TASK STATEMENT: All lines in the data bearing the string "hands" should be identified and copied.

[Stored items from a collection]
---
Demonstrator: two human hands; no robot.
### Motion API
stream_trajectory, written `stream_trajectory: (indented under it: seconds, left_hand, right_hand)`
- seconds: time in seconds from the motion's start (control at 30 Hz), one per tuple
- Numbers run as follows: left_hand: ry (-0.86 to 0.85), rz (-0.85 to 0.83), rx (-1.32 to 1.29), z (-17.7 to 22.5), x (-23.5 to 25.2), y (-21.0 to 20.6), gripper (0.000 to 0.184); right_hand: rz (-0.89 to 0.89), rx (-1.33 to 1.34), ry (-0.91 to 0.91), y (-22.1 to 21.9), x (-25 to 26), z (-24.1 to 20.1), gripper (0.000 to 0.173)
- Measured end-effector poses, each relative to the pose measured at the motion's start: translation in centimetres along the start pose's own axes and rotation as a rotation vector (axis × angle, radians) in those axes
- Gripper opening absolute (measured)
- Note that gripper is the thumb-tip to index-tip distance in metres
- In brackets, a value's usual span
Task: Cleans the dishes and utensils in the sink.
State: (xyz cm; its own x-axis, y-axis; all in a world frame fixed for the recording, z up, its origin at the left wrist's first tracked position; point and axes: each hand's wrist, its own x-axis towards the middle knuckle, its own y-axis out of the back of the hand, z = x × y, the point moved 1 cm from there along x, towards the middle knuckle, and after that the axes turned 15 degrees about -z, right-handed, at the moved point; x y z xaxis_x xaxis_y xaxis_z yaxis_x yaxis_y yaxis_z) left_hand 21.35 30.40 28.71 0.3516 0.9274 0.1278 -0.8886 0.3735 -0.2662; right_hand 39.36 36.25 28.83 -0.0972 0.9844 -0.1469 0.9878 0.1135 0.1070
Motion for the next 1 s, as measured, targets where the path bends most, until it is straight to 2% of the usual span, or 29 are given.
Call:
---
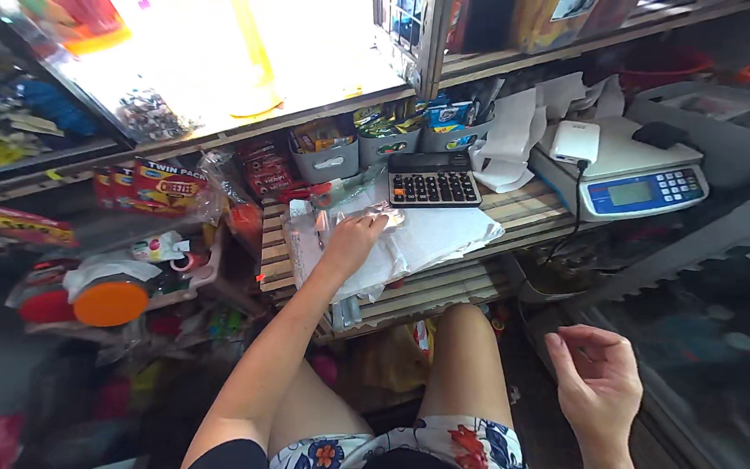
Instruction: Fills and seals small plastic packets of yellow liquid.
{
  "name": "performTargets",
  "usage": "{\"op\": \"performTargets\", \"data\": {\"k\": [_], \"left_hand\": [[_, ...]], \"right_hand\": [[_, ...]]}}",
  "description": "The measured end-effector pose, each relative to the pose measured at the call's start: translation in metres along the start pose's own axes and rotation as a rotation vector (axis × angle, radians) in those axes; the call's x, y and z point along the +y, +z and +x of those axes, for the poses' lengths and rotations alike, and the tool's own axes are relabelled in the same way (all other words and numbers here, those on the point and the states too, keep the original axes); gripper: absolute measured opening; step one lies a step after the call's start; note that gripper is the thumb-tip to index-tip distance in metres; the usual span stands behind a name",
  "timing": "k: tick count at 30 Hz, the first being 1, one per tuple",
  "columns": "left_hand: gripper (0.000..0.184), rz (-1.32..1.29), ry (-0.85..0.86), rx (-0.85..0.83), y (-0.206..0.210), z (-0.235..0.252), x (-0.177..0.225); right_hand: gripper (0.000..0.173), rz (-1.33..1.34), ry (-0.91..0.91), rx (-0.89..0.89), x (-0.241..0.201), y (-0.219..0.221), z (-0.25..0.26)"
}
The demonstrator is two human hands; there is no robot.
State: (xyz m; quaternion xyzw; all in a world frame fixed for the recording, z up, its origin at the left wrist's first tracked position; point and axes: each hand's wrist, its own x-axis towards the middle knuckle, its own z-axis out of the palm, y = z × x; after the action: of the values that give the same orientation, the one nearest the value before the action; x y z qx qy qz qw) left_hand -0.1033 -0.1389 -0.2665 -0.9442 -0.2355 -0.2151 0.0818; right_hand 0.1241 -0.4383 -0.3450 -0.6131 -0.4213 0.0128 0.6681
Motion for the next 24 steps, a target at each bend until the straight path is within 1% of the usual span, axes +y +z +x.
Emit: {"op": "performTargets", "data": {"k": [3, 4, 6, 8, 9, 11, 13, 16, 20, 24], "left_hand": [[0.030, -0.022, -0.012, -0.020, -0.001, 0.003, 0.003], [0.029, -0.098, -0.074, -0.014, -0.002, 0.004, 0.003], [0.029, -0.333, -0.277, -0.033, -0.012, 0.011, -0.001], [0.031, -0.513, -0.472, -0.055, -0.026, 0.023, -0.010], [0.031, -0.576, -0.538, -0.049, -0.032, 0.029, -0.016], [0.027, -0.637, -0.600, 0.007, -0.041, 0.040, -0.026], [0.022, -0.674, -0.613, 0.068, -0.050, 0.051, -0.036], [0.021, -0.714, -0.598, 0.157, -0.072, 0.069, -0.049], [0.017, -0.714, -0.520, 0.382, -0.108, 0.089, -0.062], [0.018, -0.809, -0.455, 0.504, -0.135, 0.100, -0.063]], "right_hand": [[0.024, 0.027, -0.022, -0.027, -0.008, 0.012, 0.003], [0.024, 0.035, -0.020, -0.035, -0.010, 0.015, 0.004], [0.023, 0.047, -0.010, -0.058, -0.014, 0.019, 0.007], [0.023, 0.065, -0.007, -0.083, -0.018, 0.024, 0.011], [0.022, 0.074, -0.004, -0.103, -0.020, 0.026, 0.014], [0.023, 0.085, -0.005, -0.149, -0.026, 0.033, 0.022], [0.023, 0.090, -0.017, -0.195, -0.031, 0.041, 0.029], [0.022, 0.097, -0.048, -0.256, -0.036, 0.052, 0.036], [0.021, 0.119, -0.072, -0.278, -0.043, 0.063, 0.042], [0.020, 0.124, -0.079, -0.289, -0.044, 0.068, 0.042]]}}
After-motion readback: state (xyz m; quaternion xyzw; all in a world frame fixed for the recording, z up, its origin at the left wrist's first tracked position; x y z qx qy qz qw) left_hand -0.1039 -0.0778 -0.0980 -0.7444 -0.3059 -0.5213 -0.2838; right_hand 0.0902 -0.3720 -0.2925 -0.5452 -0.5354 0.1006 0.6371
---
SOLUTION TO THIS TASK:
Demonstrator: two human hands; no robot.
The demonstrator is two human hands; there is no robot.

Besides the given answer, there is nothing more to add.